Whimsical and fun, Tasty Planet offers an entertaining twist on the Katamari Damacy style of game.
Overall, Tasty Planet should be avoided at all cost if you're a power gamer. This game is meant to be casual and isn't too enjoyable in long stretches of gaming. If you're a casual gamer, however, you should grab it. In short stretches, Tasty Planet can be quite enjoyable and it is much better than others of its kind.
This is trying very hard to be a 2D Katamari but doesn’t quite do the concept justice. There are glimpses of excitement in the level design but the majority of the game is waiting for enemies to float in from off screen so you can touch them. A few levels break the mold but the majority leave me nonplussed. Nice but could be better.
There’s a cleverness in the level design that helps extend the game’s brief lifespan, given a further boost by a few differing game modes and a medal system awarded to players who complete stages in a quick time.

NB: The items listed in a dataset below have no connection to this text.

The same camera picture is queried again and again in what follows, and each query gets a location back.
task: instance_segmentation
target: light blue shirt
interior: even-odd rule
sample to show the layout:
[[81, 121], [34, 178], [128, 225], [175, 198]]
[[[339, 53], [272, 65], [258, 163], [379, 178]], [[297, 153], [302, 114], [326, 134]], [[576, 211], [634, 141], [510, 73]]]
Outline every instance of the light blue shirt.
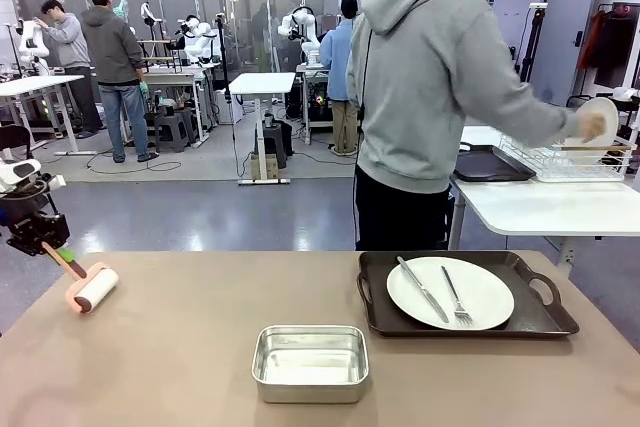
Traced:
[[353, 19], [344, 19], [330, 30], [320, 44], [320, 62], [329, 69], [328, 94], [331, 100], [348, 100], [347, 62], [351, 53]]

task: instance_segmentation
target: blue jeans
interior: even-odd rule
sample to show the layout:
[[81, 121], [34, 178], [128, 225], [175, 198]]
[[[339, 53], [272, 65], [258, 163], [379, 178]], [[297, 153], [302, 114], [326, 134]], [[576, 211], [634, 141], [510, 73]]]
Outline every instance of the blue jeans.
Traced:
[[99, 85], [102, 107], [107, 119], [109, 138], [113, 145], [113, 160], [124, 160], [124, 144], [120, 132], [120, 109], [124, 106], [133, 130], [138, 159], [149, 155], [147, 122], [144, 119], [144, 99], [139, 85]]

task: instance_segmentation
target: glove
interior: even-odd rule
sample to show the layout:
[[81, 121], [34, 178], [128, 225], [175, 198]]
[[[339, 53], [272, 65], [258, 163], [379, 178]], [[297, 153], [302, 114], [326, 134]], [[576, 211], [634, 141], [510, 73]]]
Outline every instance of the glove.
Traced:
[[140, 92], [142, 92], [142, 97], [145, 100], [149, 98], [149, 86], [146, 82], [140, 82]]

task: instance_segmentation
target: green tape
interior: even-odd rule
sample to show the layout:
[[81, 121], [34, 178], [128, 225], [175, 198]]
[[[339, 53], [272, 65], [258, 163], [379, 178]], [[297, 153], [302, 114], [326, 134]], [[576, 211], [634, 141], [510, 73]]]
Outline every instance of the green tape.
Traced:
[[58, 250], [56, 250], [56, 252], [58, 252], [60, 257], [62, 257], [62, 260], [64, 260], [67, 263], [73, 262], [76, 258], [76, 255], [73, 252], [63, 247], [60, 247]]

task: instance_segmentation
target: door handle
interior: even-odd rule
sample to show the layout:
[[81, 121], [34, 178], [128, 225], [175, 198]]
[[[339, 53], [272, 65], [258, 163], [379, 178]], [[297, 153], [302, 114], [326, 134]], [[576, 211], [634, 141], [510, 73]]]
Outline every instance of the door handle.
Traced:
[[573, 45], [580, 47], [582, 45], [582, 37], [584, 36], [584, 30], [578, 31], [576, 34], [576, 40], [573, 41]]

Without becoming too abstract and critical, if the simplest question possible was asked of me -- did I enjoy my time with Tasty Planet: Back for Seconds -- the simple answer would be yes.

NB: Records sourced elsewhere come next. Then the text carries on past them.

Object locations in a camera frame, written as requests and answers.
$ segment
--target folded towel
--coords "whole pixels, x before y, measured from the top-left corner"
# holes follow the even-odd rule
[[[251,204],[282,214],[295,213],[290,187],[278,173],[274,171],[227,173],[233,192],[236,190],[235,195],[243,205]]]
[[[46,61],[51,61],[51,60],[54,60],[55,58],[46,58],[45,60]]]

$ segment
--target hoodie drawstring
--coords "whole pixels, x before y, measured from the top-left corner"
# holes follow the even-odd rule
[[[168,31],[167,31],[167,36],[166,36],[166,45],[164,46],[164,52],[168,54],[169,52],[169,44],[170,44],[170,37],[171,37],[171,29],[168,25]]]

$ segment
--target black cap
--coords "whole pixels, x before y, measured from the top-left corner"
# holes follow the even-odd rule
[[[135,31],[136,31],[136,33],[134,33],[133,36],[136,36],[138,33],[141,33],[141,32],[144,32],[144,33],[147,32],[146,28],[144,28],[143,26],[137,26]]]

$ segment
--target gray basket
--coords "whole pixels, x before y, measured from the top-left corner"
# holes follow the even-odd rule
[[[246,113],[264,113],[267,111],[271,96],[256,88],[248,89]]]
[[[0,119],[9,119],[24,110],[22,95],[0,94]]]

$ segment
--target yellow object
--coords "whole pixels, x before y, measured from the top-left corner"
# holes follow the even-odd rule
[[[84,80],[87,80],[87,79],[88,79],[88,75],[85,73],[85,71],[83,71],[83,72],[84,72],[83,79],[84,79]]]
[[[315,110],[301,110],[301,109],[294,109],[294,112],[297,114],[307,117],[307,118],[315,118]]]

While Tasty Planet isn't a unique idea, Dingo Games' arcade puzzler is fun, fast and hard to stop - though more bug-testing, better graphics and a different soundtrack would bump up our score significantly.
In terms of controls, Tasty Planet requires nothing more than sweeping your mouse across the screen fast enough to gobble goodies and with enough dexterity to avoid hazards. Visually, the game is charming, despite disturbing undercurrents in the story. Above all, Tasty Planet is fun to play in short bursts, so if you're craving a snack rather than a full meal, give it a shot.
I don’t want to spend my time playing a tedious game, and that’s what Tasty Planet becomes due to its over-simplified controls. Katamari Damacy at least required some skill in maneuvering the ball and offered some special moves, but the gameplay of the first level in Tasty Planet is the same as the gameplay of the last level: move the mouse. The intrigue from gradually increasing in size and eating different objects is not enough to maintain interest in the game, especially when you realize that all of the objects are essentially the same. Young children would probably enjoy this game and they would be able to master it with its simple controls, but more mature audiences will be deterred by the monotony. In the end, Tasty Planet is worth about five minutes of entertainment; its lack of any innovations and repetitive gameplay means that most everyone can skip this Tasty Planet and not feel the least bit hungry.